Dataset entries
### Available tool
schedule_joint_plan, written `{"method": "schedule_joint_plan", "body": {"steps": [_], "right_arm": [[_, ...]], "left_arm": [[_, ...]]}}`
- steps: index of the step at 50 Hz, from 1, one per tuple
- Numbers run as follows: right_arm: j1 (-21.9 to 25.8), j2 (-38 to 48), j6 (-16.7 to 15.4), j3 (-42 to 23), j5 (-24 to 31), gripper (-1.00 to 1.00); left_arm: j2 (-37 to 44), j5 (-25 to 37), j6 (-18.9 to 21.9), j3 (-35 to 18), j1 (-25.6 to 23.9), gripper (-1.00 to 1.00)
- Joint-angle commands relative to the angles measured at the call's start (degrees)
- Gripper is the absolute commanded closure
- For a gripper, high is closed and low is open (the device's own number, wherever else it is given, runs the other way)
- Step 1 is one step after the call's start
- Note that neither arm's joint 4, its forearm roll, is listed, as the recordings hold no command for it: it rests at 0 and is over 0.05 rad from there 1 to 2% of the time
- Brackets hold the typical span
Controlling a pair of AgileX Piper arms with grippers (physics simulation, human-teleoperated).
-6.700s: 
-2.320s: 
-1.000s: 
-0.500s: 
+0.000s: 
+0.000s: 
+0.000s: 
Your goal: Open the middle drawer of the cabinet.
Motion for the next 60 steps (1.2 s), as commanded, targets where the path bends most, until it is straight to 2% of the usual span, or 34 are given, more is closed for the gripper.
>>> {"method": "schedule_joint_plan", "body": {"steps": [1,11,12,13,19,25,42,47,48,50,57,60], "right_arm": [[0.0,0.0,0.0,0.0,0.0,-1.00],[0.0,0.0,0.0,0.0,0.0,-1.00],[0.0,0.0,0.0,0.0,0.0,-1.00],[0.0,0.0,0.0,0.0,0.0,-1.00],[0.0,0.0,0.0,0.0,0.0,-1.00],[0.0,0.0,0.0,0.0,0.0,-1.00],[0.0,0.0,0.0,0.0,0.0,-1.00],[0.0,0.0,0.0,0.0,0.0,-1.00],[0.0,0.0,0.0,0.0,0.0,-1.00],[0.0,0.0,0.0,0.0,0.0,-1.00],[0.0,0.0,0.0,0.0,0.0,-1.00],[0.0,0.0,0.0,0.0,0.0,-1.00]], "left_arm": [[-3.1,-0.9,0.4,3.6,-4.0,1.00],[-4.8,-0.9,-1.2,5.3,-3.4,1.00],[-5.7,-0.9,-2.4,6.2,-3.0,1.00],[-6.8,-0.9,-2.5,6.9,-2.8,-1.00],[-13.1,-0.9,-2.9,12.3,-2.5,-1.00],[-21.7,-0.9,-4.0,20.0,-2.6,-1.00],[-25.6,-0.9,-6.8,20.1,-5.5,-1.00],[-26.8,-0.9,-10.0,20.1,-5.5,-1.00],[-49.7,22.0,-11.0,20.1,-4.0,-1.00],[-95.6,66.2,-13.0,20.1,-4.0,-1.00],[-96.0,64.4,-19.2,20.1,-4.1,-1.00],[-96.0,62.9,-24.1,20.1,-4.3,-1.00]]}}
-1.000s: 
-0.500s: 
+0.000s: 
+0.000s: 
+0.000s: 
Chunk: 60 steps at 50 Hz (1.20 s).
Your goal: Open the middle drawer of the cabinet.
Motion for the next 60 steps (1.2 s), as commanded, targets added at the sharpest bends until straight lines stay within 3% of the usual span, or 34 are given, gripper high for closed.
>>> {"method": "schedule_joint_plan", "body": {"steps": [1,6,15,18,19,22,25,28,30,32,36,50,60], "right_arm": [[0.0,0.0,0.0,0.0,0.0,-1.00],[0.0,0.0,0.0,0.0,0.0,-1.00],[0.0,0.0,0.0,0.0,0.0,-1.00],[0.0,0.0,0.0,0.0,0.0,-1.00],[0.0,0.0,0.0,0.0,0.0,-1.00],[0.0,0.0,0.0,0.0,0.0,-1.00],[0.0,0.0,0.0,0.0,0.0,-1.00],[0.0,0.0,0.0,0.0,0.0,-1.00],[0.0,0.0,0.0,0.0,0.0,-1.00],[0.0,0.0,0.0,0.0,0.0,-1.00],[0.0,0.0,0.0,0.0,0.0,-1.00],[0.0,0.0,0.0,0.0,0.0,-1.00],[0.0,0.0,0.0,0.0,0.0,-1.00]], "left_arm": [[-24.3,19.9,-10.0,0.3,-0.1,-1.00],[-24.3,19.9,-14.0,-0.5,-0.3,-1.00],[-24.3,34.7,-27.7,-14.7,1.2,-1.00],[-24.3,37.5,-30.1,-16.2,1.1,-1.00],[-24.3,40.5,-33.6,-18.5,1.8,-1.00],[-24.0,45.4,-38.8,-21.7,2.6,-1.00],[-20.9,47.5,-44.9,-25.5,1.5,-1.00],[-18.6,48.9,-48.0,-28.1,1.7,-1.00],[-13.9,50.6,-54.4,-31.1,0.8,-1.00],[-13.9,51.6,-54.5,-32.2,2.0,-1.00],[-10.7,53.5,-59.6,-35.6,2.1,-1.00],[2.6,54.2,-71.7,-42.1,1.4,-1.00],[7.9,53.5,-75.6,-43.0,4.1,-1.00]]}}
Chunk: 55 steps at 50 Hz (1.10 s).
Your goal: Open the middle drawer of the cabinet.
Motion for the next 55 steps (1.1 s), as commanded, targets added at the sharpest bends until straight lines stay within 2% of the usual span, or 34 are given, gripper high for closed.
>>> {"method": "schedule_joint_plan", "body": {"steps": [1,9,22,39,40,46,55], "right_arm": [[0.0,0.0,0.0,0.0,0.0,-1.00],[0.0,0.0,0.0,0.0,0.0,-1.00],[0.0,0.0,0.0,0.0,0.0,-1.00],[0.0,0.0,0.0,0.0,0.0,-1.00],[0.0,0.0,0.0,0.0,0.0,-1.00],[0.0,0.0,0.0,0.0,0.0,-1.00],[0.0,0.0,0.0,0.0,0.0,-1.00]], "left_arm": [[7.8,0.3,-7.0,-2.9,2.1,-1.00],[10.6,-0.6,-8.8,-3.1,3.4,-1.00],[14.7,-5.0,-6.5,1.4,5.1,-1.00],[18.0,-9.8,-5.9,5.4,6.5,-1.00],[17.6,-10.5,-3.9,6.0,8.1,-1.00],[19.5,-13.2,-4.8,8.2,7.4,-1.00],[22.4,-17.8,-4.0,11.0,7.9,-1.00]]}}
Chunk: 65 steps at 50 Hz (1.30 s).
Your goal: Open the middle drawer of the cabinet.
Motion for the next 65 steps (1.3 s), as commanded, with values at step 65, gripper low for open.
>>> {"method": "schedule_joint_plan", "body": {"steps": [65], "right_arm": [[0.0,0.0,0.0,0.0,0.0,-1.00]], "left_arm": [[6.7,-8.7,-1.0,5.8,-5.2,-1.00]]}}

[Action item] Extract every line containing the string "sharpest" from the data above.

[Task solution]
Motion for the next 60 steps (1.2 s), as commanded, targets added at the sharpest bends until straight lines stay within 3% of the usual span, or 34 are given, gripper high for closed.
Motion for the next 55 steps (1.1 s), as commanded, targets added at the sharpest bends until straight lines stay within 2% of the usual span, or 34 are given, gripper high for closed.

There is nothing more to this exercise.